▶ [Activity] Take the records below and set down exactly the lines from the one with "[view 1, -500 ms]" to the one with "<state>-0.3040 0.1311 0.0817", ends included; do not copy the pictures.

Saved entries
··········
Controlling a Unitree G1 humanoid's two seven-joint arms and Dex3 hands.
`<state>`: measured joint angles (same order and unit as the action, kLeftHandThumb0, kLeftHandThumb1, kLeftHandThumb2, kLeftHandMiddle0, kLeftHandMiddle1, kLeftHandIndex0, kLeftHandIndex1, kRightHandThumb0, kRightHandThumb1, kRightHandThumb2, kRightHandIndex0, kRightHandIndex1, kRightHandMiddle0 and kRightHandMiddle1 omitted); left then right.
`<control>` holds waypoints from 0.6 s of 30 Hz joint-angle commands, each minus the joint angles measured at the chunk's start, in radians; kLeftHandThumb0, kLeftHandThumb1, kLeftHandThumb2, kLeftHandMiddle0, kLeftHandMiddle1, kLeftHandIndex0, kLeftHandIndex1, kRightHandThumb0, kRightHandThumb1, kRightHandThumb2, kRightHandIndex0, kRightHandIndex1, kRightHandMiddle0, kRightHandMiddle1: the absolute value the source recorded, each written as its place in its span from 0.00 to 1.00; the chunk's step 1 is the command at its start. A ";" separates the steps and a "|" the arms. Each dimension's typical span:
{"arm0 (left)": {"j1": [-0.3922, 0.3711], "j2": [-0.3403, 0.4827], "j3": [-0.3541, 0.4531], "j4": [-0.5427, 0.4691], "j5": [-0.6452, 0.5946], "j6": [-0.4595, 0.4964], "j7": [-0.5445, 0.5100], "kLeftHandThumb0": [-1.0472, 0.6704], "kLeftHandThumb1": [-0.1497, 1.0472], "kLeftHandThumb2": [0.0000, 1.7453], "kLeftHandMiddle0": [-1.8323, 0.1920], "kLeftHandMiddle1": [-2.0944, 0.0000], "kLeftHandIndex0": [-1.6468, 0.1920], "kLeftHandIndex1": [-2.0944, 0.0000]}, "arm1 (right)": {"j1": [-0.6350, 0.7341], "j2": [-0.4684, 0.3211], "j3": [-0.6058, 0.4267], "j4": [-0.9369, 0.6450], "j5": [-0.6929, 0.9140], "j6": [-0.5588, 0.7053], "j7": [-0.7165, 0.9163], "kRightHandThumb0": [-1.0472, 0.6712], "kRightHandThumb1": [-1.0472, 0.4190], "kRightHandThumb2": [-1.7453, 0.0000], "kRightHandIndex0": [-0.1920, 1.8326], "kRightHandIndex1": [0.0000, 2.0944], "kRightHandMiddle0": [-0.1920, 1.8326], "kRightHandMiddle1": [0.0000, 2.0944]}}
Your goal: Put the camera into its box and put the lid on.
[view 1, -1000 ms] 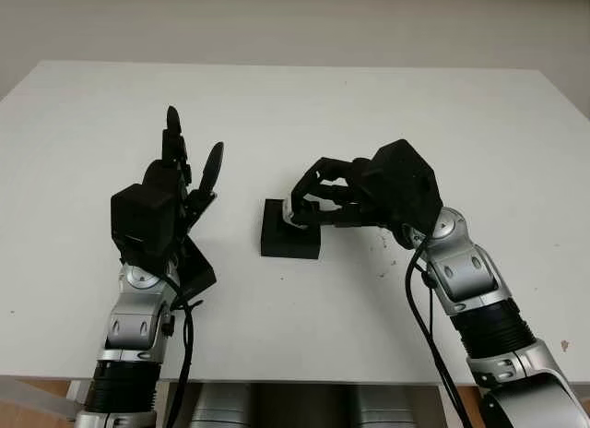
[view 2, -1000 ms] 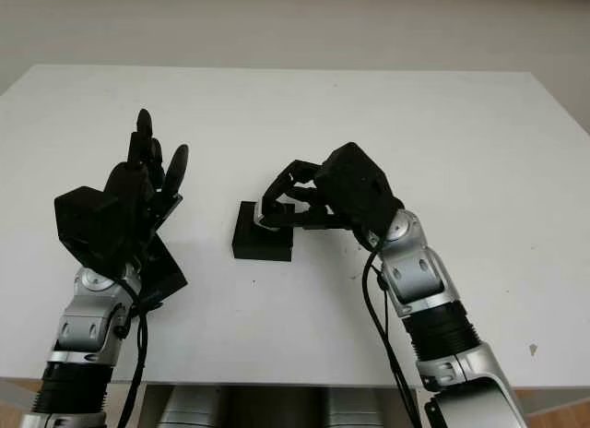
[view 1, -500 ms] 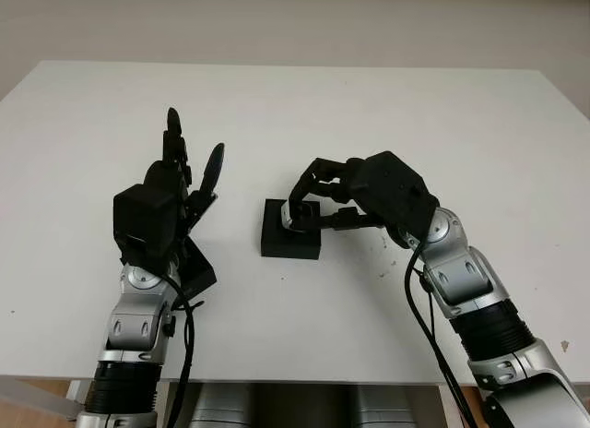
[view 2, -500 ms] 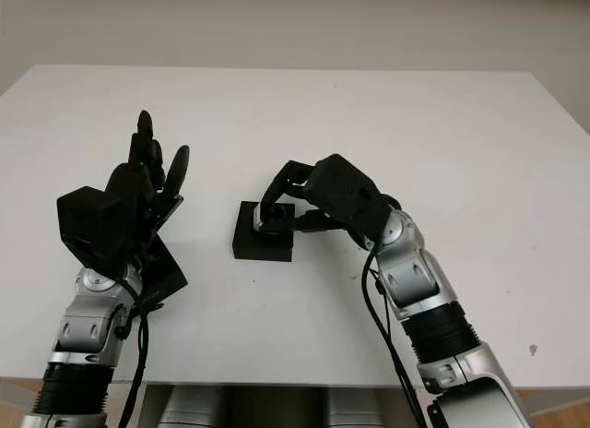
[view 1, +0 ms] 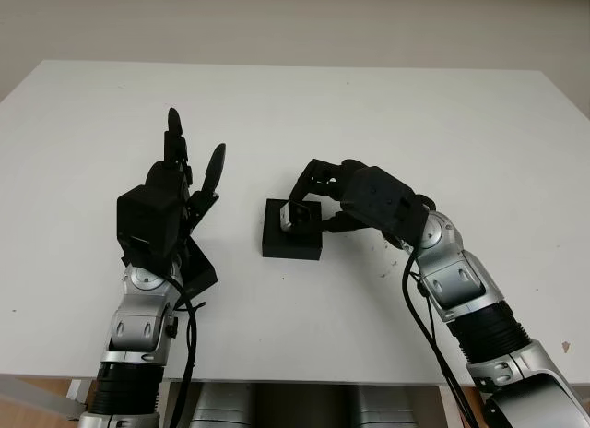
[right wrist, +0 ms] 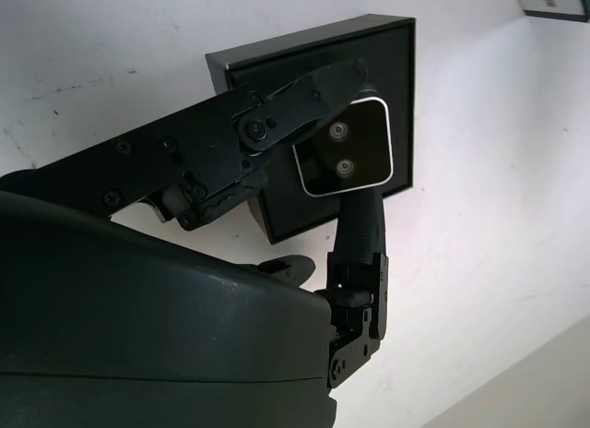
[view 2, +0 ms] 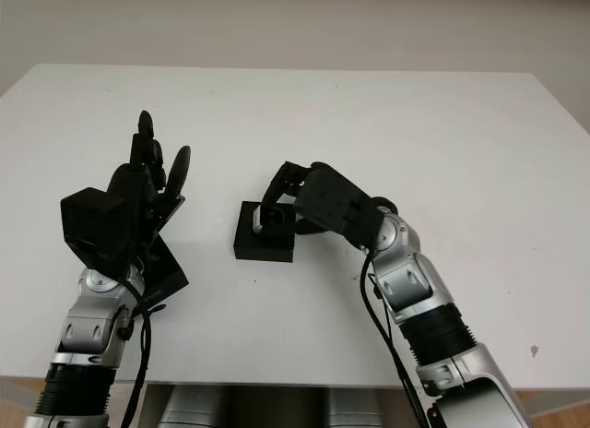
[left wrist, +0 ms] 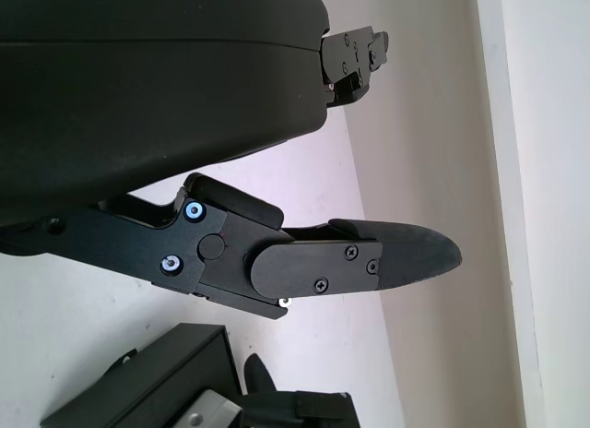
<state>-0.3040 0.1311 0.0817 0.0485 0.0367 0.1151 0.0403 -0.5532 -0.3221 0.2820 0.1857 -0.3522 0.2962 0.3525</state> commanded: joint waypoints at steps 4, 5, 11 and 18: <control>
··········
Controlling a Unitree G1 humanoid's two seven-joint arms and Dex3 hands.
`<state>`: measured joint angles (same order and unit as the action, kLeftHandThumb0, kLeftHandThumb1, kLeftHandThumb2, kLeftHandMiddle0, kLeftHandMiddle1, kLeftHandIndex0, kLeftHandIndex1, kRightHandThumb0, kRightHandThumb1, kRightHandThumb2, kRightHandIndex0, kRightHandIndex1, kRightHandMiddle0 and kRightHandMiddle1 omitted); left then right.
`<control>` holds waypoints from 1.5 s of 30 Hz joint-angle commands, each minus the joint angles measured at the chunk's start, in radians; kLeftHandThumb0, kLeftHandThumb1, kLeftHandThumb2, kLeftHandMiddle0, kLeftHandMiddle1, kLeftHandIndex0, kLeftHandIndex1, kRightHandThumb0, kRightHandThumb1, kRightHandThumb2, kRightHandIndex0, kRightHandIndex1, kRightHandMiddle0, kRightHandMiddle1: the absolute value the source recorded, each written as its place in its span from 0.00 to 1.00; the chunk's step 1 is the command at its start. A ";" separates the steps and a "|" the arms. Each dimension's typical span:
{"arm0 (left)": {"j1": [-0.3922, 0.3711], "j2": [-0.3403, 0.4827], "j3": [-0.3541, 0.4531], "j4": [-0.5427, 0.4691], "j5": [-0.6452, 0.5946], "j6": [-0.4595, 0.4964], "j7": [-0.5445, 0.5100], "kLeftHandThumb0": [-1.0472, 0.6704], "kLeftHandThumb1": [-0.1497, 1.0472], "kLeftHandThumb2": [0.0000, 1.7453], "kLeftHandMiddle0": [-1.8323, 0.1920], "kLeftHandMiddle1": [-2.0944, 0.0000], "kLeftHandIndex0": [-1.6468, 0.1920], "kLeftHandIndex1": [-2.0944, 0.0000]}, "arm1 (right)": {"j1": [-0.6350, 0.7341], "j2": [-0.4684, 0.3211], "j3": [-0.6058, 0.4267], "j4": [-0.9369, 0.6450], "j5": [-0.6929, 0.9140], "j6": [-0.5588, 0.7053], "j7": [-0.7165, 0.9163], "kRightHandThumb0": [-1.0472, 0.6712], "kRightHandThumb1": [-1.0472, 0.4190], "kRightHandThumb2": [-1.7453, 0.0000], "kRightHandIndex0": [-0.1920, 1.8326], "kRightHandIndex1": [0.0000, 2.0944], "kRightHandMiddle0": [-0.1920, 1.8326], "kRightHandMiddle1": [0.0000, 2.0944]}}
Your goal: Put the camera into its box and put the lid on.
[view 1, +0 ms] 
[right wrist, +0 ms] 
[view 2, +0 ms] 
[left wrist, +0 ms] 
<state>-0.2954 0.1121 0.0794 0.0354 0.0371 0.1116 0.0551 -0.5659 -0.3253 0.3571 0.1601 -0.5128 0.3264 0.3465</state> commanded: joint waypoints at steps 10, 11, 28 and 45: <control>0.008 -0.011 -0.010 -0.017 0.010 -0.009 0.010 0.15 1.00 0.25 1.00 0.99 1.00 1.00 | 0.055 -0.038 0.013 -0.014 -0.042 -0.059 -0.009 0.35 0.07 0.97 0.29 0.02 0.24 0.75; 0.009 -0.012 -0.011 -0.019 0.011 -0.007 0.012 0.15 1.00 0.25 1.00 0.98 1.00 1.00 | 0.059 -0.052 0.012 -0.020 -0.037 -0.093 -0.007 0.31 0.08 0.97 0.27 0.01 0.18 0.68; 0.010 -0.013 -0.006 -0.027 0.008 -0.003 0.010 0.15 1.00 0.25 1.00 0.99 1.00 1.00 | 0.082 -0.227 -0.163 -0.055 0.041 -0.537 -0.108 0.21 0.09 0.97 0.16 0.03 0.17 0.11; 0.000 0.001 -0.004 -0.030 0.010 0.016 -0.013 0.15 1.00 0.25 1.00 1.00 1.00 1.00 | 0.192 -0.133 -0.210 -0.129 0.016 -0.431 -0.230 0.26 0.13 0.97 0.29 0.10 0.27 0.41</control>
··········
▶ [Answer area]
[view 1, -500 ms] 
[view 2, -500 ms] 
[view 1, +0 ms] 
[right wrist, +0 ms] 
[view 2, +0 ms] 
[left wrist, +0 ms] 
<state>-0.3040 0.1311 0.0817 0.0485 0.0367 0.1151 0.0403 -0.5532 -0.3221 0.2820 0.1857 -0.3522 0.2962 0.3525</state> commanded: joint waypoints at steps 4, 5, 11 and 18: <control>

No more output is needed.